**EXERCISE BRIEF**:
Search the data for the string "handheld" and gather each line it is in.

**DATA SECTION**:

※ ※ ※

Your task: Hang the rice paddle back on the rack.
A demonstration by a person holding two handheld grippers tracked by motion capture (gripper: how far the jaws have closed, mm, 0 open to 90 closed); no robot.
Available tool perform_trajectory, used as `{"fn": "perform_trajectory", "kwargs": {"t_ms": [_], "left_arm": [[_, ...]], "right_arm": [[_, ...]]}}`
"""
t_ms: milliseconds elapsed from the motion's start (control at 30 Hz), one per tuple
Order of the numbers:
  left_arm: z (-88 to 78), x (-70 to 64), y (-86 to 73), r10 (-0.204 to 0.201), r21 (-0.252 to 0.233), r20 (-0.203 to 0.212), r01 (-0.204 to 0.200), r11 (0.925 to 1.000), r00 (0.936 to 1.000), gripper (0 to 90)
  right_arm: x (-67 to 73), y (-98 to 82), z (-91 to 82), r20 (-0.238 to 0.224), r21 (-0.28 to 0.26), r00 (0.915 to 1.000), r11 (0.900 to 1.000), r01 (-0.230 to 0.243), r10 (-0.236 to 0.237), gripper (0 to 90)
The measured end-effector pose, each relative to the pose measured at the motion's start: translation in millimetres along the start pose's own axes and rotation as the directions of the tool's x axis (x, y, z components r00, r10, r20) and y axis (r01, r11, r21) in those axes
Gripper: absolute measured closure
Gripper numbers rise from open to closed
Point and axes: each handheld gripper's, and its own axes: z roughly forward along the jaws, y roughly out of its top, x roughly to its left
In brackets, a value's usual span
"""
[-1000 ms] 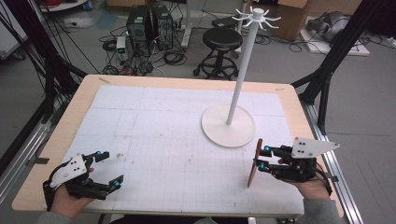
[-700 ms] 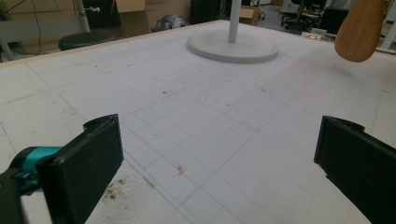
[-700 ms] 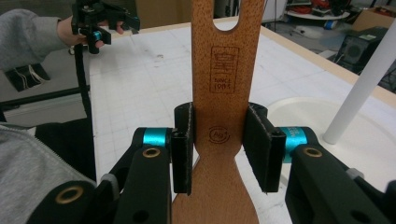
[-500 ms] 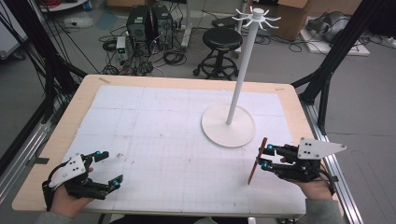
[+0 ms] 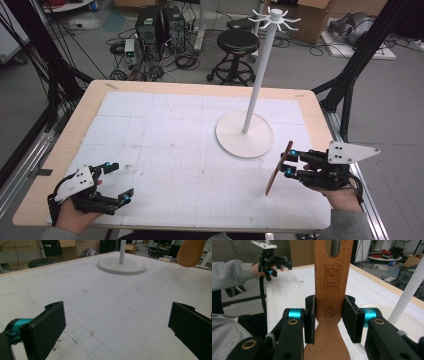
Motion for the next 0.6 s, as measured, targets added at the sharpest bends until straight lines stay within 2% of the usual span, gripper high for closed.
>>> {"fn": "perform_trajectory", "kwargs": {"t_ms": [67,133,200,267,433,600], "left_arm": [[-2.1,-1.0,2.5,-0.021,-0.031,0.015,0.021,0.9993,0.9997,1.8],[-3.0,-4.1,6.3,-0.018,-0.061,0.024,0.019,0.9980,0.9996,1.8],[-2.9,-5.9,7.8,-0.001,-0.053,0.024,0.002,0.9986,0.9997,1.8],[-2.8,-6.2,7.4,0.005,-0.044,0.021,-0.004,0.9990,0.9998,1.8],[-4.4,-5.2,6.2,0.001,-0.044,0.011,0.000,0.9991,0.9999,1.8],[-4.8,-4.6,5.1,-0.002,-0.035,0.009,0.002,0.9994,1.0000,1.8]], "right_arm": [[-2.0,2.1,-1.2,-0.005,-0.009,1.0000,1.000,0.000,0.000,64.5],[-4.3,4.3,-1.7,-0.015,-0.021,0.9999,1.000,0.002,-0.002,64.5],[-7.1,6.4,-1.4,-0.019,-0.032,0.9998,0.999,0.007,-0.007,64.5],[-9.7,8.7,-1.0,-0.014,-0.014,0.9999,1.000,0.007,-0.007,64.5],[-14.7,15.8,-1.5,-0.015,0.028,0.9999,1.000,0.005,-0.005,64.5],[-23.8,22.9,-1.4,-0.015,0.022,0.9999,1.000,0.000,0.000,64.5]]}}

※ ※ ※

**SOLUTION FOR THIS PROBLEM**:
A demonstration by a person holding two handheld grippers tracked by motion capture (gripper: how far the jaws have closed, mm, 0 open to 90 closed); no robot.
Point and axes: each handheld gripper's, and its own axes: z roughly forward along the jaws, y roughly out of its top, x roughly to its left

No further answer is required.